Exercise goal: Pictures are not part of the copy; reproduce the remaining data exactly.

Material provided:
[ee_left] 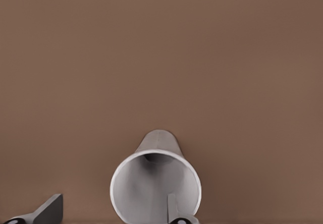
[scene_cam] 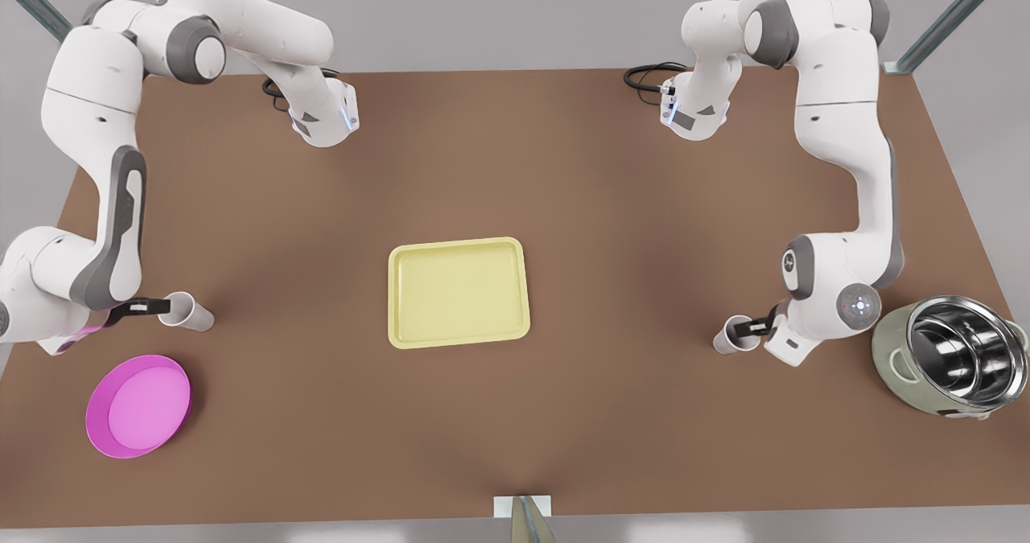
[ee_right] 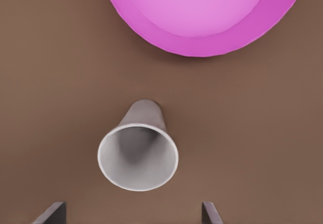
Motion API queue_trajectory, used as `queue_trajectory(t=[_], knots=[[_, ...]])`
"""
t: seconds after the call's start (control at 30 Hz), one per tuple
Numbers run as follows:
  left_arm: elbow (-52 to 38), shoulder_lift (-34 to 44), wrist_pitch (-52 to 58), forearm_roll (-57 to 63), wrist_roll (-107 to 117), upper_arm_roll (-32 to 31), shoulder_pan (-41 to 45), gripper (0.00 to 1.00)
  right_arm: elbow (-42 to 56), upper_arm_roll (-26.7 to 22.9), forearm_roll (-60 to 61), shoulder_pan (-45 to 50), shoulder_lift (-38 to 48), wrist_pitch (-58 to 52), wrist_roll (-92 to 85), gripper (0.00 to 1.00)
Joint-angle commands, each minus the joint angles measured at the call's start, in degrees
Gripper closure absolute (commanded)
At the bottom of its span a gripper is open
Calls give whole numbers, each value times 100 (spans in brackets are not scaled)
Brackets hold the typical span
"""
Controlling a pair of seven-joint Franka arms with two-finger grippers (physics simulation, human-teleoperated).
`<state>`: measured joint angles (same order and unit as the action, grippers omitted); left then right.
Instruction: Use both arms to respectively pick up the white IKEA cups from the middle-left and middle-right positions, then place the white IKEA cups onto the middle-middle tray, ensuring that the cups remain upright and do not tip over
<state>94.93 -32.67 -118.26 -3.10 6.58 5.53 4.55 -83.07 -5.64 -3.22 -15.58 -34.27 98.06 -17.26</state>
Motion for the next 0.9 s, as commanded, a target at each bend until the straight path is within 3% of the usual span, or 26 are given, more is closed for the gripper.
queue_trajectory(t=[0.0, 0.13, 0.17, 0.23, 0.37, 0.4, 0.53, 0.67, 0.77, 0.87], knots=[[52, -38, -241, 11, -78, 0, -6, 0, -157, 1, 58, -68, 25, 723, -1139, 0], [52, -240, -267, -147, -69, 0, -94, 1, -623, 1, 155, -138, 175, 1206, -1412, 0], [52, -258, -276, -156, -69, 0, -94, 8, -632, 1, 155, -156, 166, 1224, -1420, 0], [52, -284, -276, -445, -69, 0, -94, 33, -773, 1, 155, -209, 140, 1356, -1421, 0], [43, -337, -285, -1043, -69, 0, -94, 45, -773, 1, 217, -209, -10, 1435, -1420, 0], [43, -337, -276, -1035, -87, 0, -94, 57, -773, 1, 225, -209, -71, 1435, -1412, 0], [-19, -293, -276, -886, -122, -17, -68, 79, -773, -8, 225, -297, -247, 1435, -1403, 0], [-511, -284, 31, -595, 861, -316, 99, 79, -773, 1, 234, -341, -353, 1453, -1403, 0], [-1029, -258, 629, -560, 2865, -1336, 248, 79, -764, 1, 331, -332, -370, 1453, -1403, 0], [-1117, -275, 743, -464, 3507, -1520, 723, 79, -737, 1, 357, -314, -476, 1532, -1394, 10]])
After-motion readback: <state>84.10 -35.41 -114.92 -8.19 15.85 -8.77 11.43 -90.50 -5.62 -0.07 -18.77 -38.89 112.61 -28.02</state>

Answer to this exercise:
[ee_left] 
[scene_cam] 
[ee_right] 
Motion API queue_trajectory, used as `queue_trajectory(t=[_], knots=[[_, ...]])`
"""
t: seconds after the call's start (control at 30 Hz), one per tuple
Numbers run as follows:
  left_arm: elbow (-52 to 38), shoulder_lift (-34 to 44), wrist_pitch (-52 to 58), forearm_roll (-57 to 63), wrist_roll (-107 to 117), upper_arm_roll (-32 to 31), shoulder_pan (-41 to 45), gripper (0.00 to 1.00)
  right_arm: elbow (-42 to 56), upper_arm_roll (-26.7 to 22.9), forearm_roll (-60 to 61), shoulder_pan (-45 to 50), shoulder_lift (-38 to 48), wrist_pitch (-58 to 52), wrist_roll (-92 to 85), gripper (0.00 to 1.00)
Joint-angle commands, each minus the joint angles measured at the call's start, in degrees
Gripper closure absolute (commanded)
At the bottom of its span a gripper is open
Calls give whole numbers, each value times 100 (spans in brackets are not scaled)
Brackets hold the typical span
"""
Controlling a pair of seven-joint Franka arms with two-finger grippers (physics simulation, human-teleoperated).
`<state>`: measured joint angles (same order and unit as the action, grippers omitted); left then right.
Instruction: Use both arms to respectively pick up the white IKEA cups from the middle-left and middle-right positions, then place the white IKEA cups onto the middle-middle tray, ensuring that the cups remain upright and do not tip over
<state>94.93 -32.67 -118.26 -3.10 6.58 5.53 4.55 -83.07 -5.64 -3.22 -15.58 -34.27 98.06 -17.26</state>
Motion for the next 0.9 s, as commanded, a target at each bend until the straight path is within 3% of the usual span, or 26 are given, more is closed for the gripper.
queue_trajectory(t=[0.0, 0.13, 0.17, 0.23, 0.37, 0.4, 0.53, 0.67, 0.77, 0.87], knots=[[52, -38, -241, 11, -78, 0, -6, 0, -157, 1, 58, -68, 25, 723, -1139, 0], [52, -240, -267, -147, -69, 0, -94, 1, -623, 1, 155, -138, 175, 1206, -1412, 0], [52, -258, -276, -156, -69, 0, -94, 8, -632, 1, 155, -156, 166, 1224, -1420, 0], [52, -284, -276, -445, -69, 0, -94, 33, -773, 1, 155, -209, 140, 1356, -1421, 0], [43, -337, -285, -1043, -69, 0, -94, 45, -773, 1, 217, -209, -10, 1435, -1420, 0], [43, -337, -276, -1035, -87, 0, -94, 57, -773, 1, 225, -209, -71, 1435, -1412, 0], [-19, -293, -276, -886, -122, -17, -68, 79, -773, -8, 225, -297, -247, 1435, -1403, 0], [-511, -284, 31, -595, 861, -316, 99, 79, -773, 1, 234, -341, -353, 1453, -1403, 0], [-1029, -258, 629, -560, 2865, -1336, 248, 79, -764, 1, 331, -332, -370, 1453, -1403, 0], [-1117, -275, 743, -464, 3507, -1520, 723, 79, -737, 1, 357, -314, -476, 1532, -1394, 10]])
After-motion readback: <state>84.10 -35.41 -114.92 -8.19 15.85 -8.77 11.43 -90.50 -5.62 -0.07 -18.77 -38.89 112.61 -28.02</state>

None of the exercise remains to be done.